Courthouse News Service reports that Robert Plant and Jimmy Page on Monday (June 20th) asked a judge rather than a jury to decide the copyright trial over "Stairway To Heaven," arguing their accuser hasn't proven multiple elements of his case.

In a motion for judgment as a matter of law, Led Zeppelin members Page and Plant say that during the four days of trial so far, former rock journalist Michael Skidmore, who sued the music duo in 2014, failed to establish ownership of "Taurus”, the 1967 Spirit song at the center of the copyright infringement lawsuit. Instead, the ownership of "Taurus" belongs to Lou Adler's Hollenbeck Music, the pair say.

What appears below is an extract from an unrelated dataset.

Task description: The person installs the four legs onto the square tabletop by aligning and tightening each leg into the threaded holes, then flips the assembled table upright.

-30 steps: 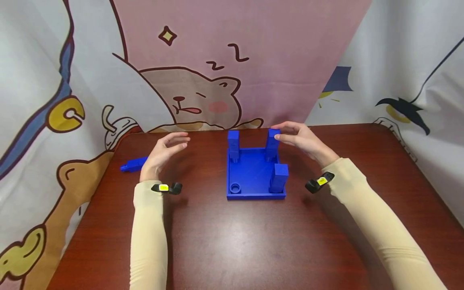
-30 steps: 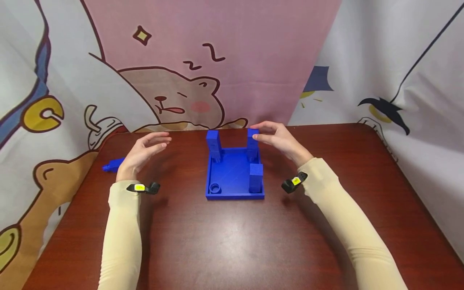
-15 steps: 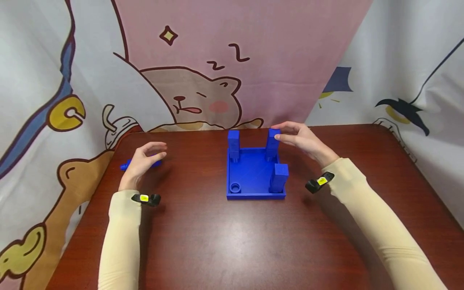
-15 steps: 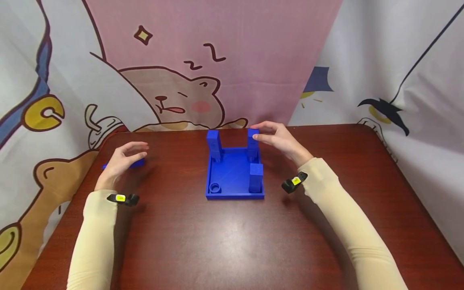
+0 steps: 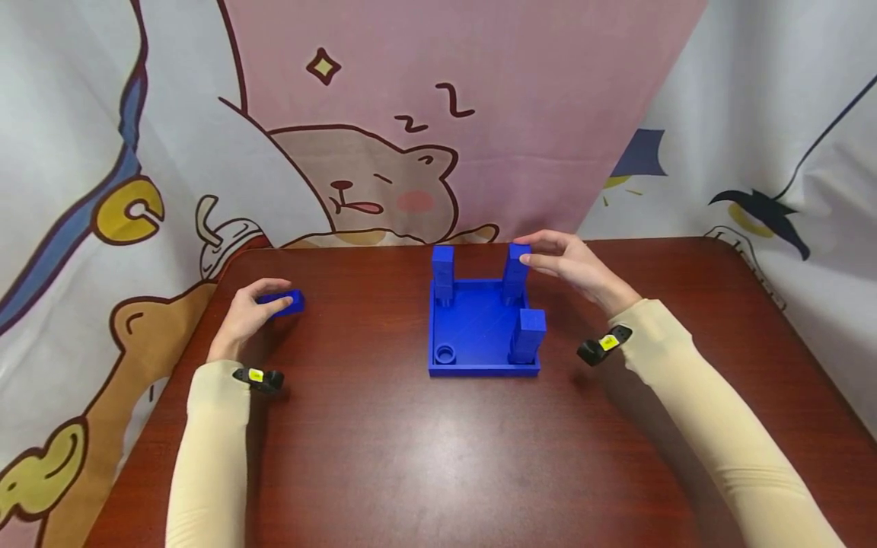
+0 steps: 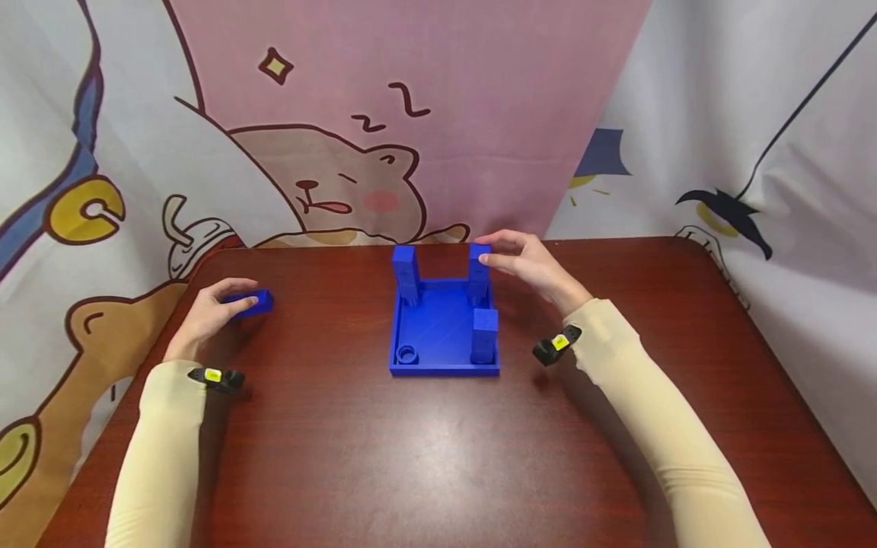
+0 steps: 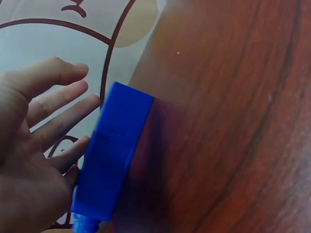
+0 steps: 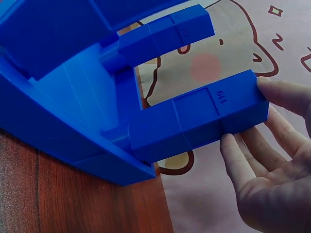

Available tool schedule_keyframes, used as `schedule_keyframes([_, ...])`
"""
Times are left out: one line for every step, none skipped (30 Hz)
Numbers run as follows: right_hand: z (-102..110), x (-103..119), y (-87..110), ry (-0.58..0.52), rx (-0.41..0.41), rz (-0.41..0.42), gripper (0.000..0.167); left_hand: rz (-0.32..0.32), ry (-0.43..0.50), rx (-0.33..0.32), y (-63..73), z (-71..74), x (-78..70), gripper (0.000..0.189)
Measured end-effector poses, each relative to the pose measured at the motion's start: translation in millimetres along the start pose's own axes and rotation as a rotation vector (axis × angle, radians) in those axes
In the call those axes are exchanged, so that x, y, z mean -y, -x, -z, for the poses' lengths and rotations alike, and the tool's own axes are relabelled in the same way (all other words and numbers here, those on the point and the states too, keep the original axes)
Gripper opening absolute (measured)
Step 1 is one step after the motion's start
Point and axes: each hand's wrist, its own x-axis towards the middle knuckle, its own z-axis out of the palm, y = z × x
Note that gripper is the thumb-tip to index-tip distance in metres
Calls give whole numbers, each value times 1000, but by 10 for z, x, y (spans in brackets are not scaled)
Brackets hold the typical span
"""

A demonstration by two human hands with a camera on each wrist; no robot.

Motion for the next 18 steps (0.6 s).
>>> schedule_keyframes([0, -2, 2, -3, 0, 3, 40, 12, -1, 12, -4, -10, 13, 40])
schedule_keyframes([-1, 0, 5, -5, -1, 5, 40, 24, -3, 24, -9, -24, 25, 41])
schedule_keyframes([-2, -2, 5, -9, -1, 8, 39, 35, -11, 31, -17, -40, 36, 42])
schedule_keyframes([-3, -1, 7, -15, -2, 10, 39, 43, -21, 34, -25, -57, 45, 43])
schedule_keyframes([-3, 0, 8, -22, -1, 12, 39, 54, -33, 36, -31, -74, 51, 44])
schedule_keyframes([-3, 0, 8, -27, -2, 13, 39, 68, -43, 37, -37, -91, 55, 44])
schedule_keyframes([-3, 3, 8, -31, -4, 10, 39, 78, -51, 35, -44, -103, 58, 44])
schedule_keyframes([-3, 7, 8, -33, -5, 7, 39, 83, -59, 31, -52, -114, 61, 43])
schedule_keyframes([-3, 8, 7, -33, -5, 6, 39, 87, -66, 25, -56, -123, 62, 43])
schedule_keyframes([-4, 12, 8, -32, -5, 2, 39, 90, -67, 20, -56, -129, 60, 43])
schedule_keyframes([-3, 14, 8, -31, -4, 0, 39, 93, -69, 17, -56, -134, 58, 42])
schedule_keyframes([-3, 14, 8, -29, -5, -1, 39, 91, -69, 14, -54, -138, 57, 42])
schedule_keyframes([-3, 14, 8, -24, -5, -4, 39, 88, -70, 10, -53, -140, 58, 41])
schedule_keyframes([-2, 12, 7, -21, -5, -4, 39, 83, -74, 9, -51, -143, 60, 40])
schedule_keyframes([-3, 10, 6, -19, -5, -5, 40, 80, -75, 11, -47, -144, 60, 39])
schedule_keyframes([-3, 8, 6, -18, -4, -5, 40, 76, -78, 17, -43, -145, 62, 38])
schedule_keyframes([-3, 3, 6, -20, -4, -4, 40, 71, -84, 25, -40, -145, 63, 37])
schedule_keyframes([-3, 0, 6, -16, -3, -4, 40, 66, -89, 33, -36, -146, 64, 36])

They say the witnesses who took the stand before Skidmore rested his case on Friday did not demonstrate to the jury that Led Zeppelin had heard "Taurus" before they created "Stairway To Heaven" in the early 1970s, and Skidmore's two music experts failed to present "admissible evidence of striking or substantial similarity" between the two songs.

So far, surviving Led Zeppelin members Page and John Paul Jones have taken the stand to testify in the closely watched case. Page said that he did not hear "Taurus" before he created "Stairway To Heaven," but had heard it for the first time a few years ago when a comparison between the two tracks surfaced online.